Depois me pediram, em 2012, para escrever o futuro do SUS e naquele momento quando escrevi o futuro do SUS, eu mostrava
que estavam ocorrendo alguns fenômenos que a gente não conseguia encontrar uma explicação ainda mais clara, mas que
estavam de alguma forma num plano da realidade que a gente não consegue alcançar com os olhos imediatamente, o que iria
necessitar de mais investigações, eu vou retomar isso no meio da minha fala. Mas o principal que eu me lembro nesse
texto é de que eu dizia uma coisa meio comum, quase senso comum e que o futuro do SUS se faz hoje, ou seja, se fazia em
2012 e muitas das iniciativas que estavam sendo tomadas,
até por forças progressistas dentro do governo, eram para destruir o SUS.
E, depois desse editorial, que eu escrevi para o Cadernos de Saúde Pública, ainda fui entrevistado por outros, que já não
me lembro mais e eu disse o seguinte, e é isso que eu queria começar provocar em vocês, a conversa.
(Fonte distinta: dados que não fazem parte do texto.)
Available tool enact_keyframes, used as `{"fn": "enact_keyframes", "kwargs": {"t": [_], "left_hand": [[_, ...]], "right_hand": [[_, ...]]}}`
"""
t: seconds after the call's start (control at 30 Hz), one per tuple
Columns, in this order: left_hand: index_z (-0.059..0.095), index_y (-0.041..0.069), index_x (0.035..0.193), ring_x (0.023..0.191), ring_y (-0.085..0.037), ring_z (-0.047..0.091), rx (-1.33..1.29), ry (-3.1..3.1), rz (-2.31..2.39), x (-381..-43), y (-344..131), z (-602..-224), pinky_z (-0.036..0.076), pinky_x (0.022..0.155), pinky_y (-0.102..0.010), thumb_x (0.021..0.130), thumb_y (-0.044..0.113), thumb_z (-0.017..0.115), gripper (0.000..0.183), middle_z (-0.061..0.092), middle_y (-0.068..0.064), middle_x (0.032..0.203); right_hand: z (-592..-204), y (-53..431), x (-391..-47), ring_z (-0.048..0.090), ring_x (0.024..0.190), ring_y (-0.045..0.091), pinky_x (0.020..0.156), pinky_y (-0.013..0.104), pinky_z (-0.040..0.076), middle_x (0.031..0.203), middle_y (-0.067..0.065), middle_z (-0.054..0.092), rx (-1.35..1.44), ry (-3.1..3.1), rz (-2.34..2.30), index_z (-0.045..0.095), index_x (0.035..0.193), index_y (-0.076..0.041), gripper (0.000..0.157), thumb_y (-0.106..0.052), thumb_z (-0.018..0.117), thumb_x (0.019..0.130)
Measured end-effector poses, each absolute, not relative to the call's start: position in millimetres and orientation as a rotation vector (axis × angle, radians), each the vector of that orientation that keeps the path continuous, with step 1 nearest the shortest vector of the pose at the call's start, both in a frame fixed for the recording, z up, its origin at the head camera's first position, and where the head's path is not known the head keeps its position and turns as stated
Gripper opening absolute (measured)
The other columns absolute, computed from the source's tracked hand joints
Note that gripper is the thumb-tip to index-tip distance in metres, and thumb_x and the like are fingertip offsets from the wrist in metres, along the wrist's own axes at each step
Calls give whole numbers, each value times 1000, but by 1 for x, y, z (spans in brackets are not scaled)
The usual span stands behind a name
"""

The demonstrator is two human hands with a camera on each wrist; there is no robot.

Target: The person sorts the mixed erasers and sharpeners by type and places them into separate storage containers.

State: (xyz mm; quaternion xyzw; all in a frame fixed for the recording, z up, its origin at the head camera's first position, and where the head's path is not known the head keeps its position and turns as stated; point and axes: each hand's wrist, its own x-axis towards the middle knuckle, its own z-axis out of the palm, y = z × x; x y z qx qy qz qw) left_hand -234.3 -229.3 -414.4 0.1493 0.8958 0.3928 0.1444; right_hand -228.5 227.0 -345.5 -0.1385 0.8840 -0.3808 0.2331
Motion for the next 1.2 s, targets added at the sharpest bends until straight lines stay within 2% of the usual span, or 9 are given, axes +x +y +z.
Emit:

Eu já escrevi: “O
que é o SUS”, já escrevi: “O futuro do SUS”, e eu só estava lamentando um dia que me chamassem para falar o que era o
SUS.
Então, acho que essa é a provocação que eu quero fazer com vocês hoje nesta nessa conversa, o que é que nós podemos
cogitar, discutir, para que não tenha, não precisa ser eu necessariamente, é que não tenham outras pessoas que tenham
que escrever em breve, o que foi o SUS ou o que era o SUS , foi isso que eu vim pensando aqui em conversar com vocês.
Esse Sistema de Saúde, que nós estamos comemorando 30 anos, na realidade, a referência da Constituição de 88, é mais uma
referência oficial, porque foi ali que se registrou na carta magna a criação do sistema. Mas se nós formos examinar um
pouco antes de 1988, a ideia do SUS e a proposta do SUS, veio da sociedade, veio da academia num documento de 1979,
apresentado pelo Cebes num simpósio do Congresso Nacional, tudo que hoje a gente conhece do SUS e
valores, princípios e diretrizes, fato de ser participativo, integral, que deveria ser de natureza pública e etc, consta
nesse documento publicado pelo Cebes.
Então, a rigor, a proposta do SUS sai quase dez anos antes da constituição reconhecê-la e sete anos antes da histórica 8ª
Conferência Nacional de Saúde. Estou vendo muitas pessoas que foram minhas alunas, meus alunos, meus amigos e minhas
amigas e que sabem bem essa história, não vou tocar aqui.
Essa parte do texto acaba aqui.